Content starts
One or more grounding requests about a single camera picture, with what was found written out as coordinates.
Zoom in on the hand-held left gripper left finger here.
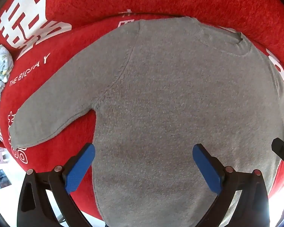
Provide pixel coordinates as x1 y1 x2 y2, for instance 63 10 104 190
16 143 95 227

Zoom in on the grey knit sweater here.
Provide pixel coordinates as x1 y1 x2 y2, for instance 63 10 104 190
8 16 284 227

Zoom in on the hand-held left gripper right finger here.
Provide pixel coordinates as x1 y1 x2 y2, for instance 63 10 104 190
192 143 270 227

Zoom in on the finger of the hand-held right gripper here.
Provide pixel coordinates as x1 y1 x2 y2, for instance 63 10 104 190
271 137 284 171

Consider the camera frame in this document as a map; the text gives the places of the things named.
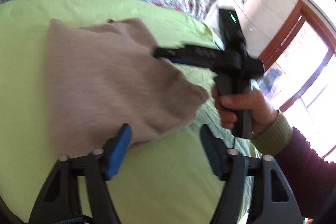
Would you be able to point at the person's right hand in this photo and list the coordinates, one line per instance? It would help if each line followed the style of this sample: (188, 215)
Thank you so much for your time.
(260, 106)

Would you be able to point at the beige knit sweater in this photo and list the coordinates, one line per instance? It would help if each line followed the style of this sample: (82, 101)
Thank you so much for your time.
(105, 77)

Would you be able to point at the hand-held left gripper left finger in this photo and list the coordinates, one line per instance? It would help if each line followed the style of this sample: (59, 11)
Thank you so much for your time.
(119, 150)

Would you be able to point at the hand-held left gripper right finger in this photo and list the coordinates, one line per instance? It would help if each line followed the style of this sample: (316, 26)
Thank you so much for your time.
(213, 154)

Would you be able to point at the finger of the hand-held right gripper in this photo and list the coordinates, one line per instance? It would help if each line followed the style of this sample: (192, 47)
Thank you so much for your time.
(186, 61)
(194, 51)

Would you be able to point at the wooden window frame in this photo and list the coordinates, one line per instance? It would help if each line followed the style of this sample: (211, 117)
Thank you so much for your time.
(288, 29)

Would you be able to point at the green bed sheet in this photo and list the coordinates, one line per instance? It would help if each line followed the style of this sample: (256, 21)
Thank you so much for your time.
(162, 187)

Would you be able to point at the person's right forearm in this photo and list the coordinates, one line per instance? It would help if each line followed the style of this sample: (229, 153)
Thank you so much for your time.
(302, 161)

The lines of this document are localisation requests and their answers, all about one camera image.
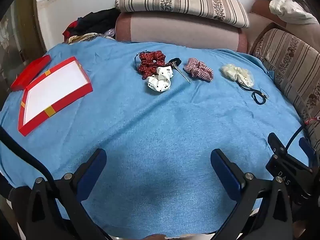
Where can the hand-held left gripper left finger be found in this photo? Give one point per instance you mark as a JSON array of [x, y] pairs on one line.
[[93, 172]]

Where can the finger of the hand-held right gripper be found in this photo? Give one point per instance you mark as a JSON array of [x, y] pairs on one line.
[[306, 147], [275, 142]]

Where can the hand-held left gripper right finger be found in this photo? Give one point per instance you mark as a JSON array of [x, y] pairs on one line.
[[225, 172]]

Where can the cream brown-dotted scrunchie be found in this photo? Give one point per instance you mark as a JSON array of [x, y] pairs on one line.
[[232, 71]]

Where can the red box tray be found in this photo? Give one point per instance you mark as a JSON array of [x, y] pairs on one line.
[[50, 87]]

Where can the metal hair clip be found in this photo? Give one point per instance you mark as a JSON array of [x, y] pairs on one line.
[[183, 76]]

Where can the red plaid scrunchie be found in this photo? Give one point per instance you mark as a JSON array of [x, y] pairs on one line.
[[197, 68]]

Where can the white black-dotted scrunchie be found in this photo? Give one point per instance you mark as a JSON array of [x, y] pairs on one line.
[[157, 83]]

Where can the dark red dotted scrunchie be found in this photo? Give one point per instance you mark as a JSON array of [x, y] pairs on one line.
[[147, 63]]

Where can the thin dark elastic with charm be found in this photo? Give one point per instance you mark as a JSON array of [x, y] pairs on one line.
[[253, 97]]

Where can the blue blanket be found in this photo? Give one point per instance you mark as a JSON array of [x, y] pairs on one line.
[[155, 130]]

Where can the striped sofa seat cushion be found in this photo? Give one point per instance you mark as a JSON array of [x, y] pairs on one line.
[[292, 60]]

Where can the red box lid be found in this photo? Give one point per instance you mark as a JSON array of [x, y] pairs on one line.
[[27, 73]]

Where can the white cloth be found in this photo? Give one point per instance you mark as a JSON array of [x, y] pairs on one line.
[[287, 10]]

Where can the beige patterned scarf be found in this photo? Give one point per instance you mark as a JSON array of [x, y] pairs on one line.
[[82, 37]]

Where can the pile of dark clothes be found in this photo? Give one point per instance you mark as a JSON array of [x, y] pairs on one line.
[[95, 22]]

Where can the pink sofa cushion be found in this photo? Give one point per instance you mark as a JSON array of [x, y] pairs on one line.
[[175, 30]]

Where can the wooden glass cabinet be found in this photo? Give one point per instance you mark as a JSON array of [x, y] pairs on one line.
[[10, 42]]
Content ends
- Instructions for the task
Lines with "requests" in the records above: copy every one of them.

- Result of this task
One or more grounding requests about a single camera picture, with what was found written out as coordinates.
The lines of this document are localisation requests and their answers, all about one camera image.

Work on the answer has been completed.